A primeira grande batalha afrontada pelo papa jesuíta foi eclesiológica. Ele assumiu o sólio petrino num contexto eclesial intricado. Sua eleição ocorreu no conclave que se seguiu à renúncia do Papa Bento XVI. A Igreja encontrava-se marcada pela eclosão de denúncias de casos de pedofilia que haviam sido resguardados pela política do sigilo eclesiástico; escândalos econômicos no Banco Vaticano; dissensões ou brigas internas fraticidas por poder e espaço no universo curial. Campanhas difamatórias e ataques pessoais a figura do romano pontífice despontavam, além de uma letargia pastoral e uma guinada autorreferencial da Igreja.

Sendo eleito no quinto escrutínio, no terceiro dia do Conclave, Francisco era a resposta dos cardeais aos desafios propostos pelas Congregações Gerais à Igreja. Ele, pessoalmente, havia defendido uma Igreja em saída, não autorreferencial e capaz de ser, como diziam os patrísticos, Mysterium Lunae. Jorge Mário tomou sobre si essa missão. Consignou-a na sua primeira encíclica: Evangelii Gaudium. Seus atos decorrentes dessa carta programática buscaram imprimir um ânimo missionário a Igreja, combater desvios de condutas (sinodalidade), responsabilizar culpados, acolher vítimas e promover a fidelidade ao evangelho nessa instituição que busca ser sinal do Reino no meio da humanidade.

A crise eclesiológica que assola o mundo – mesmo que negada por alguns, inclusive na Igreja – foi afrontada pelo pontificado de Francisco. Num contexto de crise climática, quando os últimos acordes do protocolo de Quioto eram declinados e sob uma incerteza da capacidade da Conferência de Paris de conseguir um acordo climático entre as nações, dotado de metas e objetivos para frear o avanço da questão do clima, o papa jesuíta lançou a encíclica Laudato Si'. Ela era uma tácita pressão pelo estabelecimento de uma política climática. Bramia que os líderes mundiais assumissem a ecologia como uma prioridade. Esse texto, considerado o mais científico das cartas papais, denuncia a grave crise climática, a inercia de nações em resolver a questão e criticou veementemente o sistema capitalista que explora a casa comum e sequela tanto a terra como os habitantes dela, mormente os mais pobres. Pouco tempo depois, visto a incipiente reação de líderes, escreveu a Laudate Deum. Uma espécie de rebote do primeiro texto, muito mais eloquente ao exigir uma postura propositiva para questão da ecologia integral.

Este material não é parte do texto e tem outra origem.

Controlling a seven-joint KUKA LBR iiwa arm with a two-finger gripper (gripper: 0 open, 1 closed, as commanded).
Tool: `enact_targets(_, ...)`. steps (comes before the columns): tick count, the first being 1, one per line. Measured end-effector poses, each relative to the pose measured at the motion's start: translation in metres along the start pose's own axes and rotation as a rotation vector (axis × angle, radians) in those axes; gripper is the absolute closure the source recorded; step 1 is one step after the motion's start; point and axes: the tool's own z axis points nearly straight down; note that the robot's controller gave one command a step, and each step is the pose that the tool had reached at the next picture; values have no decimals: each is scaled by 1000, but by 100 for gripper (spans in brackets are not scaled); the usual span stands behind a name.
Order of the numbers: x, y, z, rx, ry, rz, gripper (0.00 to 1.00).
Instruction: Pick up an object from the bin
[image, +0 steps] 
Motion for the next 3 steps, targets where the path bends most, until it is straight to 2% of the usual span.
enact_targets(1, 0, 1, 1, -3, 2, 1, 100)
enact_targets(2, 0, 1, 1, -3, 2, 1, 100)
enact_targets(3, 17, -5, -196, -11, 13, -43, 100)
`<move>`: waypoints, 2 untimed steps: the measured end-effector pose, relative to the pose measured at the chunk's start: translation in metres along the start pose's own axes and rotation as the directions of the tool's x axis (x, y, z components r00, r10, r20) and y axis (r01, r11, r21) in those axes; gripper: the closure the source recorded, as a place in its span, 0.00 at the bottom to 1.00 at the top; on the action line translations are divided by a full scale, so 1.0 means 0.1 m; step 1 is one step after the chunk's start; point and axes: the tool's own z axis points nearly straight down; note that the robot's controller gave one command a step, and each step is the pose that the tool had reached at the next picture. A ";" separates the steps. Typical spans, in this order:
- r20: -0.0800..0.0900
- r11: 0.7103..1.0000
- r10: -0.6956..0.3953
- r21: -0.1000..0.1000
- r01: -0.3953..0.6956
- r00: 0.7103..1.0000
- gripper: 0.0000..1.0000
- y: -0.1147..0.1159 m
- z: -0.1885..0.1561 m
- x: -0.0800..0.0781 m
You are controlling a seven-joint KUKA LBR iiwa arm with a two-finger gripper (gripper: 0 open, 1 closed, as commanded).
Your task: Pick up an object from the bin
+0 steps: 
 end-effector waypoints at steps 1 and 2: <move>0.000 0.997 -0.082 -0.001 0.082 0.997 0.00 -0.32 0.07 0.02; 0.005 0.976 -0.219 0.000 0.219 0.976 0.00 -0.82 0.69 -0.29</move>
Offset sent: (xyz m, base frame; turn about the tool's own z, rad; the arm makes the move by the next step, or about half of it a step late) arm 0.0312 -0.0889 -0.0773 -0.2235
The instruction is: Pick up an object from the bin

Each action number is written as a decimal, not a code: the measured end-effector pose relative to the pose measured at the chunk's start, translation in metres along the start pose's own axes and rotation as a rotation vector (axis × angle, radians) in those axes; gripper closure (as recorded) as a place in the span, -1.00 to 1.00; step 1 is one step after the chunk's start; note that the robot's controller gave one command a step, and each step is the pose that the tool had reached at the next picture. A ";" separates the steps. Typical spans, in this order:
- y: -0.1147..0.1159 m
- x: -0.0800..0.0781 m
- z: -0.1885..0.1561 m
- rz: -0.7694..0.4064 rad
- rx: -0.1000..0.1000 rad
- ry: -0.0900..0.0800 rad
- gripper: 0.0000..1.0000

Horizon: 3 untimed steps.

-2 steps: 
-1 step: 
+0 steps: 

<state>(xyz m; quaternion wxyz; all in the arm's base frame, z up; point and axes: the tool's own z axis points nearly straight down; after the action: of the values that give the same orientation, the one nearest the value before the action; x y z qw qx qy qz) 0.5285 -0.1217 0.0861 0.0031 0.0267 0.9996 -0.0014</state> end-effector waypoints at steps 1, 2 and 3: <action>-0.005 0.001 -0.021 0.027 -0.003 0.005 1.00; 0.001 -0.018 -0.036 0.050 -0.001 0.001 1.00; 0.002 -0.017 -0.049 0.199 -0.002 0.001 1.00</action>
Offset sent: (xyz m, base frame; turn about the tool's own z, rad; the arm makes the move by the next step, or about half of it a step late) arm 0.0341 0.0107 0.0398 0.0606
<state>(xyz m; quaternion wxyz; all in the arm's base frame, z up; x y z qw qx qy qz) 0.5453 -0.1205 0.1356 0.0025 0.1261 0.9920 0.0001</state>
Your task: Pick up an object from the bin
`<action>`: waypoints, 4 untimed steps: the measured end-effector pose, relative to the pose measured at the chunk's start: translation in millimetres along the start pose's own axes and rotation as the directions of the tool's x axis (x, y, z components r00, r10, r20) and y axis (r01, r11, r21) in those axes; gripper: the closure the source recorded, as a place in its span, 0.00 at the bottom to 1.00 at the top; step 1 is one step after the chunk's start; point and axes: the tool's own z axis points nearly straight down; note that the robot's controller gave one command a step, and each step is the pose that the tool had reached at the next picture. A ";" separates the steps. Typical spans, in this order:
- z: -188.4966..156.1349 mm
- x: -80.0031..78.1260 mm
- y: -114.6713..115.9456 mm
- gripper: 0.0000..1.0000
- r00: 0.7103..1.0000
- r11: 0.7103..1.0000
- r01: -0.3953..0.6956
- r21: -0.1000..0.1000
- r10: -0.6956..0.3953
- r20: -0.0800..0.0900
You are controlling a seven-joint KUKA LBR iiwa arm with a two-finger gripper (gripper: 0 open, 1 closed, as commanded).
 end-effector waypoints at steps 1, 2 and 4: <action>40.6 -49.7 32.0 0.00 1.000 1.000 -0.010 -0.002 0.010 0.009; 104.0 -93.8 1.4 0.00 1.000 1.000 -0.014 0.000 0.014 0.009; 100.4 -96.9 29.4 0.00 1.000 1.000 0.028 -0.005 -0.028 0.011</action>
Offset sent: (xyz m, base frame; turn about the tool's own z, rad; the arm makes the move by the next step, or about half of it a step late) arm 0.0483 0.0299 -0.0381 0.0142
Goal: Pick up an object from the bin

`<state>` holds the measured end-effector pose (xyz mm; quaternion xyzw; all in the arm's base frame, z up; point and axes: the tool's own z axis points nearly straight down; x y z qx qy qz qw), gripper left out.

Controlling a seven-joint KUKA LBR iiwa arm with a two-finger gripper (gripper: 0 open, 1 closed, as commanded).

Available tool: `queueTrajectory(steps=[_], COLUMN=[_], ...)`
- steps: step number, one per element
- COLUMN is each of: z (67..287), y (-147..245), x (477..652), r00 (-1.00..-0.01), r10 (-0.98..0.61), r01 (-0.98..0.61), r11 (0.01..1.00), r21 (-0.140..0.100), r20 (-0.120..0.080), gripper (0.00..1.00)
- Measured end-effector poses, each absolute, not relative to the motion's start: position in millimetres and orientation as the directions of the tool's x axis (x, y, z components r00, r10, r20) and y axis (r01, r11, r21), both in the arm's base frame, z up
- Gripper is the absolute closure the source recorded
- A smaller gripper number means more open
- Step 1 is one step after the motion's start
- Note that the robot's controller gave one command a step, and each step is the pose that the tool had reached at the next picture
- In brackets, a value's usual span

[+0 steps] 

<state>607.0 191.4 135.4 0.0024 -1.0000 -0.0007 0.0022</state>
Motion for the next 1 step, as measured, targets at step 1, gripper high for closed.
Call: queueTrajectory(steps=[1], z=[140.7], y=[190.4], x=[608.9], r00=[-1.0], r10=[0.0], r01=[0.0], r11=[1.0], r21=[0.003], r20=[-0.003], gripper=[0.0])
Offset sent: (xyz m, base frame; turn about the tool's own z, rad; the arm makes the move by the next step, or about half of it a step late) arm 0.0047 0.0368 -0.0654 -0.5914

Por fim, a crise da fraternidade foi afrontada. Numa sociedade que, com o avanço das técnicas digitais, contemplou o eclodir de tendências mundiais totalitárias, bem como de polarizações irreconciliáveis, Francisco posicionou-se com voz forte. Ele advertiu, do túmulo de São Francisco de Assis, que todos somos irmãos: Fratelli Tutti. Bradou contra a crise humanitária que segrega povos que cria pontes e que exclui minorias; protestou de maneira eloquente e trabalhou incansavelmente para que conflitos bélicos no Oriente Médio ou no Leste Europeu cessassem. Era um cândido apelo para que relações de civilidade e respeito, sem ferir direitos individuais, fossem preservados. Em sua última aparição pública, o Bispo de Roma não se furtou em clamar a paz e nomear conflitos que lastreiam o mundo e maculam a sociedade dita civilizada e moderna.

Enfim, antes da derradeira batalha, Francisco enfrentou com altivez essas crises. Essa postura denunciava o modo como ele divisava uma Igreja no mundo hodierno à altura do Evangelho. Certamente, entre outras coisas, esses três aspectos serão marcas indeléveis do pontificado do jesuíta que verteu sobre si o ideal de Francisco de Assis e tentou reconstruir a Igreja, reanimar a sociedade.